A nova produção brasileira é baseada no filme lançado em 2013, “No se aceptan devoluciones” uma produção mexicana que está entre as 10 maiores bilheterias do pais. O filme também fez sucesso nos Estados Unidos e Europa, tendo por lá, ganhado uma versão francesa protagonizada por Omar Sy (Intocáveis).

Desavisado das duas outras versões, fui assistir a nova produção nacional de coração aberto, mas comédias brasileiras não me geram boas expectativas, com Leandro Hassum na capa, muito menos.

Não entenda errado, acho que o ator é um ótimo comediante, mas do meu ponto de vista, as comédias nacionais visam um público de televisão e se negam a usar da criatividade.

Em Não Se Aceitam Devoluções (2018), o que diz respeito a comédia, é exatamente mais do mesmo, situações e piadas forçadas que tentam se ancorar no carisma do seu ator principal, em alguns momentos me senti assistindo um filme dos trapalhões dos anos 80.

A história acompanha a vida de Juca Valente (Leandro Hassum), um playboy boa vida que é apresentado como um grande mulherengo. Sua vida é completamente mudada quando um de seus antigos casos aparece em sua porta e lhe deixa uma filha. Jogue a lógica de lado, não chame a polícia, não chame o conselho tutelar, não envolva a lei, pegue a criança e vá para os EUA procurar a mãe. Sem sucesso e após o filme criar um vínculo absurdo entre pai e filha, Juca decide criar a pequena.

7 anos se passam e a vida de Juca é delimitada pelo seu perigoso trabalho como dublê e a criação de sua filha, uma vida que se apresenta com demasiada diversão. A história alonga em contar essa parte e por muitas vezes parece contar mais do que é necessário e também fazer com isso piadas sem graça. São inúmeras coisas que parecem jogadas sem sentido, ditas sem contexto e parece que tudo o que é feito da vida dos personagens é algo que não tem sequer noção da realidade.
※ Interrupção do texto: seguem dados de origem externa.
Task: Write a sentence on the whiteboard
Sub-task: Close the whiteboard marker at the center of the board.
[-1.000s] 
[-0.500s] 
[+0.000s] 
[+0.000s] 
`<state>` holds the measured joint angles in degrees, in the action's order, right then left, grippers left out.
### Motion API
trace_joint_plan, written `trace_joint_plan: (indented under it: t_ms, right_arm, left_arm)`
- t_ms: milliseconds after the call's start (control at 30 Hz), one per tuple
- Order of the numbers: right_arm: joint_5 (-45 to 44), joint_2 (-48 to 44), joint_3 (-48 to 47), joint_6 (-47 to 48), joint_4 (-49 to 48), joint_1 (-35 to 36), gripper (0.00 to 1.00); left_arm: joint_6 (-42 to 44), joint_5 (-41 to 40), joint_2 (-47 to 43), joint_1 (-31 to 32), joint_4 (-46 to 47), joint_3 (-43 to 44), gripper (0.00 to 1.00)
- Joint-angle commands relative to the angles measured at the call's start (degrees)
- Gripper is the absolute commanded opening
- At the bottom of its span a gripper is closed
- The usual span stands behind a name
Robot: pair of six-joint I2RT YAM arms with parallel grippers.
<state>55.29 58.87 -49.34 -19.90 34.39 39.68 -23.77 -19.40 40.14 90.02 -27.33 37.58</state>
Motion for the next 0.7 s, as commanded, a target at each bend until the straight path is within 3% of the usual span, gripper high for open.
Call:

Toda essa vida de riscos e diversão é abalada pelo retorno da mãe da criança. E a partir dai o filme tenta esquecer o gênero de comédia e entra em um círculo de idas e vindas de drama que, até certo ponto, compensam a ida ao cinema.

Após uma cansativa hora de filme, me vi mudar o ponto de vista e passei a ficar preocupado com os personagens e também emocionado com o final. A falta de noção com a realidade, passa a fazer algum sentido, justifica o uso de situações e da falta de contexto de muitas das coisas que acontecem, não melhora a forma como foram apresentadas, mas facilita na hora de aceita-las.

E de quebra, apresenta um Leandro Hassum de drama, algo que o cinema poderia ver mais.

Não Se Aceitam Devoluções não é o drama, muito menos a comédia, do ano, lhe falta identidade, falta coragem em ser um filme mais adulto e para um público de cinema, ele se aceita com o que pode fazer de comédia e ignora o que ele mesmo fez de melhor.

Não Se Aceitam Devoluções chega aos cinemas na próxima quinta, dia 31 de Maio!